Brodutch and Nir say the comparison to Mellanox, the third-largest tech exit in Israel’s history, is valid.

“The same solution will exist in quantum,” Brodutch says. “But it’s a completely different task in terms of the hardware.”

Based on the principles of quantum mechanics first outlined by Einstein and his peers, quantum computers use particles like photons, electrons and atoms to encode information, offering significant speed and security advantages over classical computers. Instead of encoding information in binary digits, or sets of zeros and ones, known as bits, each quantum bit or quibit can be not only a zero or one, but also suspended coherently anywhere between these two states, vastly increasing computing power and memory by simultaneously processing an exponentially number of possible states.

Members of the IBM Quantum team at work investigating how to control increasingly large systems of qubits for long enough, and with few enough errors, to run the complex calculations required by future quantum applications. (Connie Zhou for IBM)

Quantum-based networks could also offer major security advantages because information would travel in photons of light that may be physically far from one another, yet connected together by a concept called entanglement. If a hacker tried to access these particles, the entanglement would be harmed and the information would become scrambled, allowing for the detection and prevention of eavesdropping.

Although most quantum computers are still confined to labs, the market is growing more than 30 percent each year, and is expected to reach $1.7 billion by 2026, according to MarketsandMarkets. Quantum computing is set to transform many sectors, starting with chemical and pharmaceutical research, and “anything that requires deep chemistry simulations at the atomic level,” Brodutch says.

“If you are trying to develop a new drug, or a new battery, or a new fertilizer, or a new material then what you do today is you go to the lab and you start doing experiments, but that is very expensive and very time-consuming,” he explains. “What you would want to do is to run a simulation on your computer. But a classical computer simply cannot handle this challenge – not even a super computer.”
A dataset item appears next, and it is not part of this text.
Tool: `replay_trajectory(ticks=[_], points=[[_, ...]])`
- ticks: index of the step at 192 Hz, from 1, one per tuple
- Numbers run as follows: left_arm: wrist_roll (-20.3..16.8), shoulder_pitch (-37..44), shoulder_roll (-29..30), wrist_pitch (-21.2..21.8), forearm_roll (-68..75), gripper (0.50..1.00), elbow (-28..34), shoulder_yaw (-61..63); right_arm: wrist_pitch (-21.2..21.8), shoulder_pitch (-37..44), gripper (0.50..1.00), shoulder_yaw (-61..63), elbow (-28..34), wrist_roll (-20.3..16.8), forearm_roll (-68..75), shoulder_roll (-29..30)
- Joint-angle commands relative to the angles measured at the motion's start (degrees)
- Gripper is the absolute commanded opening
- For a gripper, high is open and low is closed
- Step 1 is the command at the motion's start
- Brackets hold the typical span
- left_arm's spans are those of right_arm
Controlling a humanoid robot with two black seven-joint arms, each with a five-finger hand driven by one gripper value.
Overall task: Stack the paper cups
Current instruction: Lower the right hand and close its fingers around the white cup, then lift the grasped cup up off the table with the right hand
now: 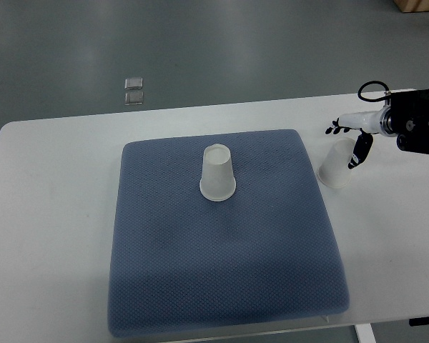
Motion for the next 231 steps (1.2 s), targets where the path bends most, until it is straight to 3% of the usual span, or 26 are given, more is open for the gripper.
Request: replay_trajectory(ticks=[1, 81, 129, 148, 175, 231], points=[[0.00, 0.08, 0.00, -0.04, 0.00, 1.000, 0.00, 0.00, -0.07, -0.15, 0.903, 0.02, -0.32, 0.00, 0.00, 0.24], [0.00, 0.08, 0.00, -0.04, 0.00, 1.000, 0.00, 0.00, -0.07, -1.29, 0.883, 0.02, -0.93, 0.00, 0.00, 0.24], [0.00, 0.08, 0.00, -0.04, 0.00, 1.000, 0.00, 0.00, -0.07, -1.29, 0.750, 0.02, -0.84, 0.00, 0.00, 0.24], [0.00, 0.08, 0.00, 0.05, 0.00, 1.000, 0.00, 0.00, -0.07, -1.38, 0.650, -0.07, -0.93, 0.08, -0.09, 0.24], [0.00, 0.08, 0.00, -0.04, 0.00, 1.000, 0.00, 0.00, -0.07, -1.21, 0.625, -0.07, -0.84, 0.08, -0.09, 0.24], [0.00, 0.08, 0.00, -0.04, 0.00, 1.000, -0.09, 0.00, 0.64, 2.66, 0.625, -0.16, -0.14, 0.08, -0.18, -1.17]])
But a quantum computer could.

“You just run simulations on your quantum computer until you find the solution, the right molecule,” he says.

The US Department of Energy, along with 50 partner organizations, is building a nationwide quantum-based internet with a more secure mechanism for financial transactions and other sensitive data, eliminating the need for encryption. Google Inc., which was the first in the world to demonstrate the advantage of quantum computers over regular computers, has launched a quantum computing division, as have IBM, Intel and Microsoft. Scientists in China have used quantum computers to perform calculations that would be impossible for traditional computers.

“Quantum computing is making steady and remarkable progress,” Katz says. “However, it is important to understand the magnitude of the scientific and engineering challenge involved. It is extraordinarily hard and will require years of continued effort to push this ahead.”

Quantum computing could contribute to the fields of artificial intelligence, cybersecurity, financial modelling, logistics optimization and many others, Katz says.